• **What to work on**
Which lines of the entries below include "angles"? List them all.

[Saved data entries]
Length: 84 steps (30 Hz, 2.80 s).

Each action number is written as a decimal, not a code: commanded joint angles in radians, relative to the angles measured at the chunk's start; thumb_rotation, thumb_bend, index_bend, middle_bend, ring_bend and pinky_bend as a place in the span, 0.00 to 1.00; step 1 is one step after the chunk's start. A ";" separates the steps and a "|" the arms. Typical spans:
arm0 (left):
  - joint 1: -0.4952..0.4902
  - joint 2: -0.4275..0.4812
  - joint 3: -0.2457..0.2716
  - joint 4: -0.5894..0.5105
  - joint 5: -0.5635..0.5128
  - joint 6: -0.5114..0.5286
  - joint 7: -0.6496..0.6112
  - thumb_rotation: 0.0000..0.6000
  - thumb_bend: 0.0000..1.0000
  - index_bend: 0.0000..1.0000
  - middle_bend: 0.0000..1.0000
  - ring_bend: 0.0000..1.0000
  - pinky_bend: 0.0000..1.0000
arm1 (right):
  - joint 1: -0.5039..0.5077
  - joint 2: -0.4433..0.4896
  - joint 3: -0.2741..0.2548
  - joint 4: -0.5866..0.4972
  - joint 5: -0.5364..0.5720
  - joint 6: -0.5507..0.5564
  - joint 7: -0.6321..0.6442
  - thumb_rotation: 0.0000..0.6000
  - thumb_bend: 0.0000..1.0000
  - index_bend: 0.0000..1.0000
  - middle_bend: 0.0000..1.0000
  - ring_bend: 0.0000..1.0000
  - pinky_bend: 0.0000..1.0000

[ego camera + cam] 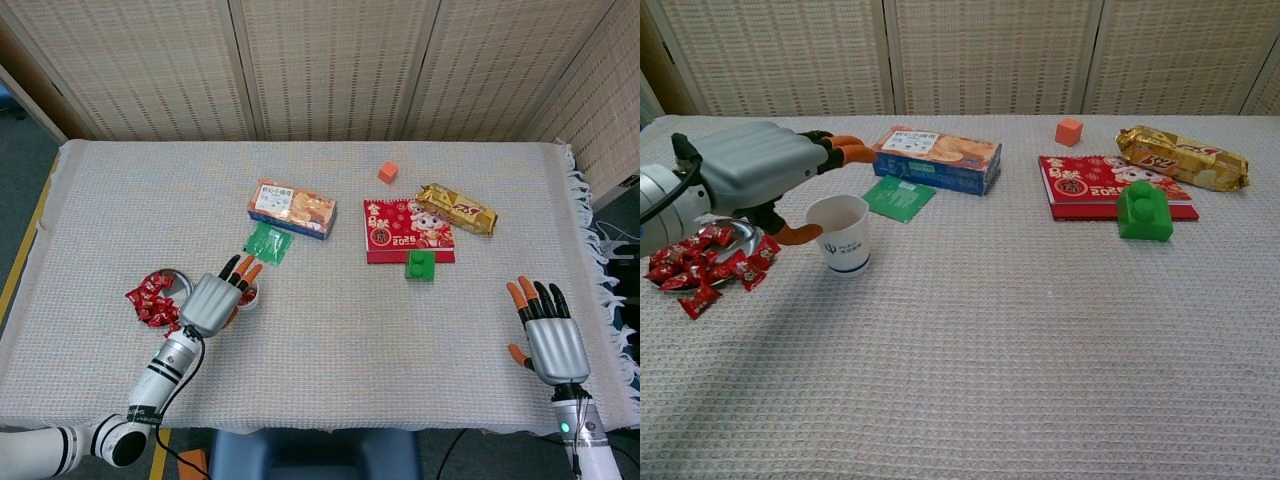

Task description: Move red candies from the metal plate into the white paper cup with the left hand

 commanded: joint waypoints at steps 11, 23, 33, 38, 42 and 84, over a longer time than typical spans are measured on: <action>-0.034 -0.043 0.010 0.059 -0.102 -0.045 0.069 1.00 0.36 0.08 0.03 0.19 0.95 | 0.002 0.001 0.001 0.001 0.004 -0.005 0.001 1.00 0.12 0.00 0.00 0.00 0.00; -0.047 -0.056 0.017 0.109 -0.078 -0.046 0.019 1.00 0.37 0.22 0.31 0.39 0.94 | 0.004 -0.003 0.002 0.001 0.013 -0.013 -0.008 1.00 0.12 0.00 0.00 0.00 0.01; -0.052 -0.066 0.000 0.160 -0.012 -0.028 -0.086 1.00 0.38 0.26 0.34 0.41 0.93 | 0.006 -0.004 0.007 0.002 0.027 -0.018 -0.012 1.00 0.12 0.00 0.00 0.00 0.02; -0.076 -0.071 -0.040 0.217 -0.042 -0.058 -0.120 1.00 0.37 0.26 0.34 0.41 0.93 | 0.009 -0.007 0.013 0.004 0.042 -0.025 -0.018 1.00 0.12 0.00 0.00 0.00 0.02; -0.105 -0.083 -0.076 0.290 -0.103 -0.105 -0.123 1.00 0.37 0.26 0.34 0.40 0.93 | 0.010 -0.009 0.017 0.004 0.055 -0.025 -0.027 1.00 0.12 0.00 0.00 0.00 0.02; 0.012 0.132 0.082 -0.010 -0.118 0.080 -0.048 1.00 0.37 0.00 0.06 0.17 0.92 | -0.002 -0.007 -0.002 -0.006 -0.001 0.020 -0.020 1.00 0.12 0.00 0.00 0.00 0.03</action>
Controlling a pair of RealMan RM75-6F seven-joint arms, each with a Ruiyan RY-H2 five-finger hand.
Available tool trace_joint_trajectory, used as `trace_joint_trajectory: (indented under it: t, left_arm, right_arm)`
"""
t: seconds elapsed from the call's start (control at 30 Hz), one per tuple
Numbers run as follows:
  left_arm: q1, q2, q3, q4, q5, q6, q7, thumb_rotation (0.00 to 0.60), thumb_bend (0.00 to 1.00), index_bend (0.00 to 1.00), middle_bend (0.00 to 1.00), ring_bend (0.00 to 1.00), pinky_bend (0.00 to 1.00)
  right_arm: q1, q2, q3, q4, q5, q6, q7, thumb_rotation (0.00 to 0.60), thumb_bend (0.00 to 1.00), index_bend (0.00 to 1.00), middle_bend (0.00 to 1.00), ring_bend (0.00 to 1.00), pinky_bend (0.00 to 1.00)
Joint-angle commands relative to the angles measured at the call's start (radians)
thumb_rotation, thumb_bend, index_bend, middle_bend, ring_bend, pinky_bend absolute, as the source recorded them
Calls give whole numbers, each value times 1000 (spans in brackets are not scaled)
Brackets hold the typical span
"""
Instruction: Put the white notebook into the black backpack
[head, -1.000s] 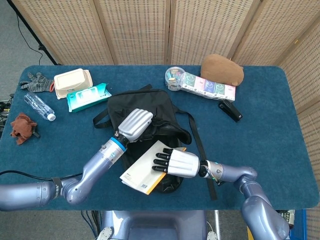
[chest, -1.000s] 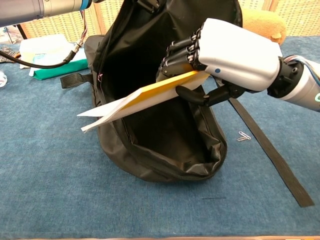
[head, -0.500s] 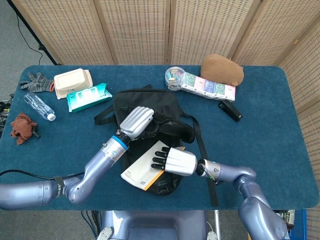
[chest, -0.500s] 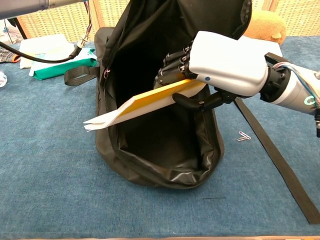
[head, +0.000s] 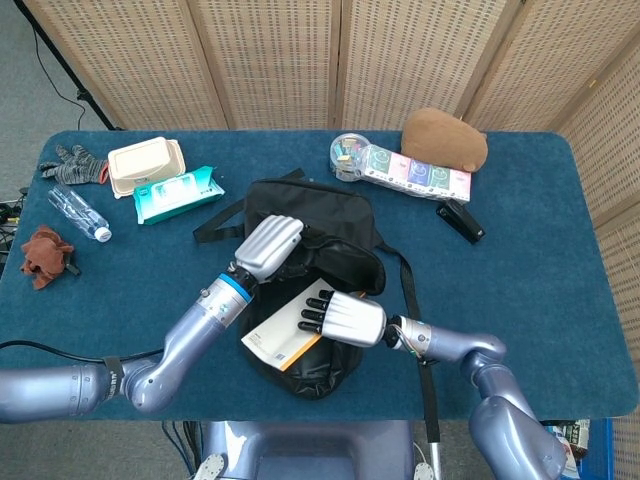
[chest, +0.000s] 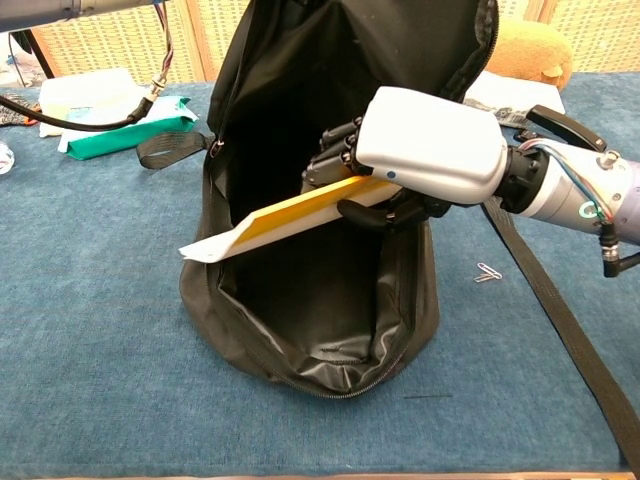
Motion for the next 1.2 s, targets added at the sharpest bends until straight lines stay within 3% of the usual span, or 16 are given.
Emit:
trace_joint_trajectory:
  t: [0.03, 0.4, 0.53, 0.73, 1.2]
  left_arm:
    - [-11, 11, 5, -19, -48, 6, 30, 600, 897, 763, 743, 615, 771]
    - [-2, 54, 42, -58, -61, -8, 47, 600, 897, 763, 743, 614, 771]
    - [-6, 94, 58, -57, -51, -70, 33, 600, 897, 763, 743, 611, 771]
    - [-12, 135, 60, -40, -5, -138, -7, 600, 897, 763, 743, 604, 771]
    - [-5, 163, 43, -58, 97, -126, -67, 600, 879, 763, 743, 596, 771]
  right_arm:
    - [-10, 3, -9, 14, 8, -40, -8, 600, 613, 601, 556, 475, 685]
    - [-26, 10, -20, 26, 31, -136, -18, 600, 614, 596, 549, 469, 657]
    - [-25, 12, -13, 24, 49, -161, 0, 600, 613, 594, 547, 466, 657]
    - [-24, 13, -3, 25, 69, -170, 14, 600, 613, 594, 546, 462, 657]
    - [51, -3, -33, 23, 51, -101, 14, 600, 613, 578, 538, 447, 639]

• **Task output**
Each action number is written as a decimal, not a code: commanded joint angles in radians, relative to the angles measured at the chunk's start; thumb_rotation, thumb_bend, index_bend, middle_bend, ring_bend and pinky_bend as a place in the span, 0.00 to 1.00; step 1 is one step after the chunk's start. A ";" separates the steps and a "|" the arms. Typical spans:
Joint-angle commands relative to the angles measured at the call's start (radians)

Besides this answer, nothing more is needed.